ASSIGNED TASK: Find the lines in the entries that follow where the word "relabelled" occurs, and state how many there are, with no other words.

Records from a data collection
________________________

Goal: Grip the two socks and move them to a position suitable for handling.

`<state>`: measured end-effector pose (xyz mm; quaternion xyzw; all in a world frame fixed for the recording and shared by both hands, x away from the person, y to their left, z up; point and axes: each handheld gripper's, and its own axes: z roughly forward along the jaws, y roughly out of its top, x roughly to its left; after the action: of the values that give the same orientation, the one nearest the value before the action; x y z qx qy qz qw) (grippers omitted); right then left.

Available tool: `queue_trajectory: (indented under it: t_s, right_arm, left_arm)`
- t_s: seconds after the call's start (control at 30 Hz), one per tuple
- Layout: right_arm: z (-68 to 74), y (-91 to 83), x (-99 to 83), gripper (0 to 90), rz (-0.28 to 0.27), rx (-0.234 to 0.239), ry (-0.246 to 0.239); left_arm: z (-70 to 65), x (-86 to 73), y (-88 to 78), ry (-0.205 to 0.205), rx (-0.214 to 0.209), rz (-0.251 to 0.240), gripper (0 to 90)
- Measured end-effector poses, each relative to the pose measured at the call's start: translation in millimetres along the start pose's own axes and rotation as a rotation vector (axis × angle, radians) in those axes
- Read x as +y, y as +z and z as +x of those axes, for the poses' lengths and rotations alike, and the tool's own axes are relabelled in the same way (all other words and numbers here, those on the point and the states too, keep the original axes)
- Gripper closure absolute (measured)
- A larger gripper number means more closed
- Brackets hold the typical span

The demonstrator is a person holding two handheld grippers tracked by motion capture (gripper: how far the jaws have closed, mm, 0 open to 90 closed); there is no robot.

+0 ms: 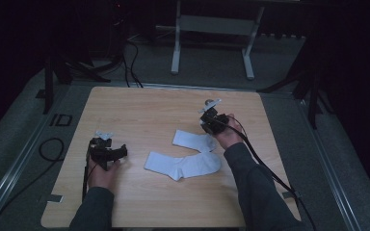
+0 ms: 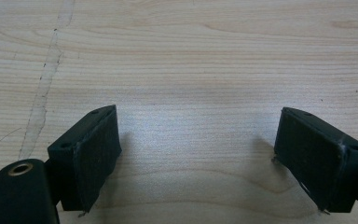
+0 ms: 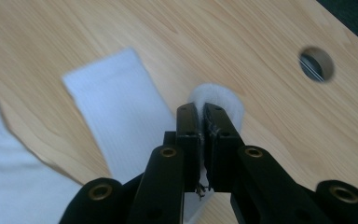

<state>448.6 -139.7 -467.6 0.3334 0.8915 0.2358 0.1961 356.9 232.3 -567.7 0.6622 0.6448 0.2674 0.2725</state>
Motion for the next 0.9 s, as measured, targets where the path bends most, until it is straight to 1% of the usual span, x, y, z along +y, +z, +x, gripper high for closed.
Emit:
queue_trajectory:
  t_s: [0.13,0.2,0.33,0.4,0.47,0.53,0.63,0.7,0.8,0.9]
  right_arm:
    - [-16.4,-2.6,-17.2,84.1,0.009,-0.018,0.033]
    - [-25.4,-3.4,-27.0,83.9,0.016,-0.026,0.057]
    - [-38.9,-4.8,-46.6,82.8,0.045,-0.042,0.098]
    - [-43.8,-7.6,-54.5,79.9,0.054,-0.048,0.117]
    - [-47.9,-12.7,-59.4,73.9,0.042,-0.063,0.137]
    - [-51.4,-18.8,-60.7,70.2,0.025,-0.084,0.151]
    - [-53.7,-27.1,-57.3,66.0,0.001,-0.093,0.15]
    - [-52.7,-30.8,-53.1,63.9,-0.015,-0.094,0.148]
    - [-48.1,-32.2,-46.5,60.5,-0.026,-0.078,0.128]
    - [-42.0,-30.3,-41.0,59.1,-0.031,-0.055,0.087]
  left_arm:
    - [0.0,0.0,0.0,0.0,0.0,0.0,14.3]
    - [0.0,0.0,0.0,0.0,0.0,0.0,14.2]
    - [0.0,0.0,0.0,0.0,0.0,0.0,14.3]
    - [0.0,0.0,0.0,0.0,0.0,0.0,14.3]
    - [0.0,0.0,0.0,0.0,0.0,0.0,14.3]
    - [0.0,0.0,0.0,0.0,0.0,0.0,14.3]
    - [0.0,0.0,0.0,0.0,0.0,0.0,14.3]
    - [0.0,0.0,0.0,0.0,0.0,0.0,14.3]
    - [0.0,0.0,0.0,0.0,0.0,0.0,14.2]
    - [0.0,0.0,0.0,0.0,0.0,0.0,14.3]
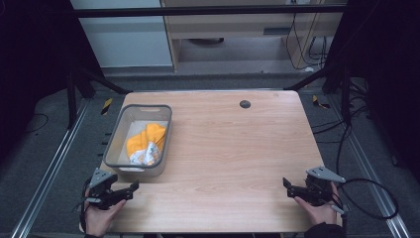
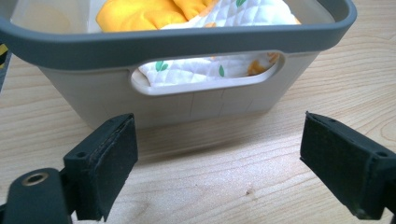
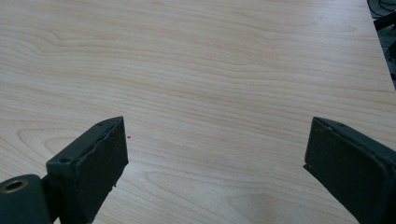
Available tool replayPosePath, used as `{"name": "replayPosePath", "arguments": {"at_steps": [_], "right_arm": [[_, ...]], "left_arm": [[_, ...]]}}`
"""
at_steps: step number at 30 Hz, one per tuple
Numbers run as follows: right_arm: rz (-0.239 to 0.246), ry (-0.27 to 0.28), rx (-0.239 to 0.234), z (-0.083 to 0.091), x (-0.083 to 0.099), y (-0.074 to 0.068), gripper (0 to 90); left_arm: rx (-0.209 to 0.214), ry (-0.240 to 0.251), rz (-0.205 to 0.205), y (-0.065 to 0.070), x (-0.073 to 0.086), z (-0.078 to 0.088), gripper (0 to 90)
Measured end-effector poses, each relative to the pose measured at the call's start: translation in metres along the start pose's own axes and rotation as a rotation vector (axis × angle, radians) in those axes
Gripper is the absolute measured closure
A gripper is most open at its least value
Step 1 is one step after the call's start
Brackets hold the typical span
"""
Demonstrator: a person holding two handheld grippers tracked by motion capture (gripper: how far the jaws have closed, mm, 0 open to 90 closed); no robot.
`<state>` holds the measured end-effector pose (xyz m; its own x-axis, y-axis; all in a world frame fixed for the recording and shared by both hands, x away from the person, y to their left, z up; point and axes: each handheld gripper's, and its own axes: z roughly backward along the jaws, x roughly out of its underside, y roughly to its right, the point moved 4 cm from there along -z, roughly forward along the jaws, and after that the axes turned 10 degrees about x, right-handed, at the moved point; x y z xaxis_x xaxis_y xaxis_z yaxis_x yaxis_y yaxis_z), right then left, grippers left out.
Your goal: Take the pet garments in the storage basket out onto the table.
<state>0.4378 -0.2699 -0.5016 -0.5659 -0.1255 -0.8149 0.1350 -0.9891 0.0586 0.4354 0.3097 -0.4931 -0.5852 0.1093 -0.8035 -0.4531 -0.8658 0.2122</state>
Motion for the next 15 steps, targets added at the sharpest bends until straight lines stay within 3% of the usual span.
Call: {"name": "replayPosePath", "arguments": {"at_steps": [15], "right_arm": [[0.008, 0.023, -0.018, 0.0, 0.002, -0.005, 8.9]], "left_arm": [[0.005, 0.058, 0.01, 0.004, -0.017, 0.014, 14.9]]}}
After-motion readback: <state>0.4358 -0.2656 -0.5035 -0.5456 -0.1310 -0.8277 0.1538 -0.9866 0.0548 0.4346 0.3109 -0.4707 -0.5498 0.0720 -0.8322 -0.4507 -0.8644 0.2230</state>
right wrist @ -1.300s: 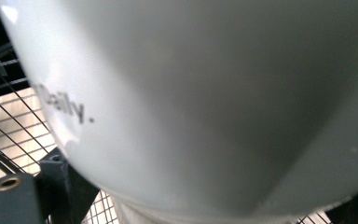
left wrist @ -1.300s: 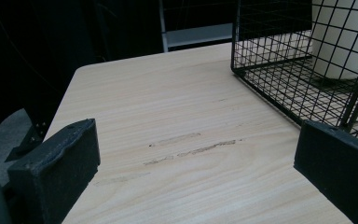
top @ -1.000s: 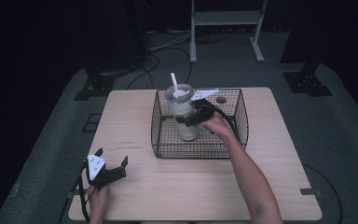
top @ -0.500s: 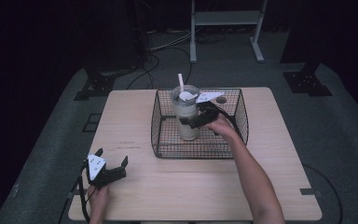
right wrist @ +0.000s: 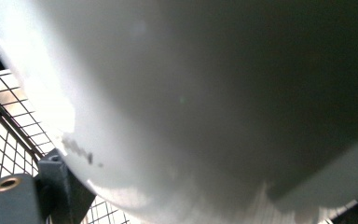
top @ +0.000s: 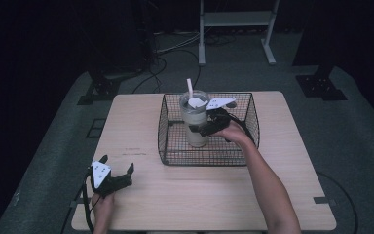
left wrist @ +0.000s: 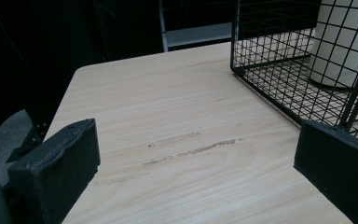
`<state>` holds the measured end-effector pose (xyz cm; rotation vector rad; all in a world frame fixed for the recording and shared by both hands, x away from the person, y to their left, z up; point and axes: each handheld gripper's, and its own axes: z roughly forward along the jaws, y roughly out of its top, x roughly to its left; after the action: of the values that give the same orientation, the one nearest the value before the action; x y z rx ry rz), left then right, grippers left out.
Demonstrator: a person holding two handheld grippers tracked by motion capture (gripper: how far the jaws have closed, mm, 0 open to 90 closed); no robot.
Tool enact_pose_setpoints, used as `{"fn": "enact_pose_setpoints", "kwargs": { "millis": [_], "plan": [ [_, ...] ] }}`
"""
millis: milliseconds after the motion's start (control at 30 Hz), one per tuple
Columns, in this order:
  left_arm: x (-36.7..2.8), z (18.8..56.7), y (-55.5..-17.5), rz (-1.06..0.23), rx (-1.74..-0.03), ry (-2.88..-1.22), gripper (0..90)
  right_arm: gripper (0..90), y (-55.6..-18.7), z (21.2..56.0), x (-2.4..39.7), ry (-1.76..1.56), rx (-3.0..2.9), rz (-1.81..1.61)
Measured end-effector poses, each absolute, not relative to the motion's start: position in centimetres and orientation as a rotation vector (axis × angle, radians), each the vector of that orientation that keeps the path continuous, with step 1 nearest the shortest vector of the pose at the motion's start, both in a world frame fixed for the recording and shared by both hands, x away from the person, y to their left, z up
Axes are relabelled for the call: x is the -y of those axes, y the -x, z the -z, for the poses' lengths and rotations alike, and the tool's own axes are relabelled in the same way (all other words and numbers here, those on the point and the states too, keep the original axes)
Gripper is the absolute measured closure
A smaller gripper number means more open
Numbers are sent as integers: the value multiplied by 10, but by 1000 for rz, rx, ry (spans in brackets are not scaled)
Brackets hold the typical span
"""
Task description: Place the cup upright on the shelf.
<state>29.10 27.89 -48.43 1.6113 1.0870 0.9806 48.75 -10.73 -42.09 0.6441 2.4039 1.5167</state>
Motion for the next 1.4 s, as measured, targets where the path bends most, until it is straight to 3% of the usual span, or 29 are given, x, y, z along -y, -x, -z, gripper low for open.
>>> {"fn": "enact_pose_setpoints", "kwargs": {
  "millis": [1400],
  "plan": [
    [-278, 484, -291, -982, -1083, -1612, 0, 83, -468, 410, 128, -751, -2466, -1346]
  ]
}}
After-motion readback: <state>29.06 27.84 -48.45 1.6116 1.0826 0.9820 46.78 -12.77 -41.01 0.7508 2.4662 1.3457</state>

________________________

EXPECTED OUTPUT: 2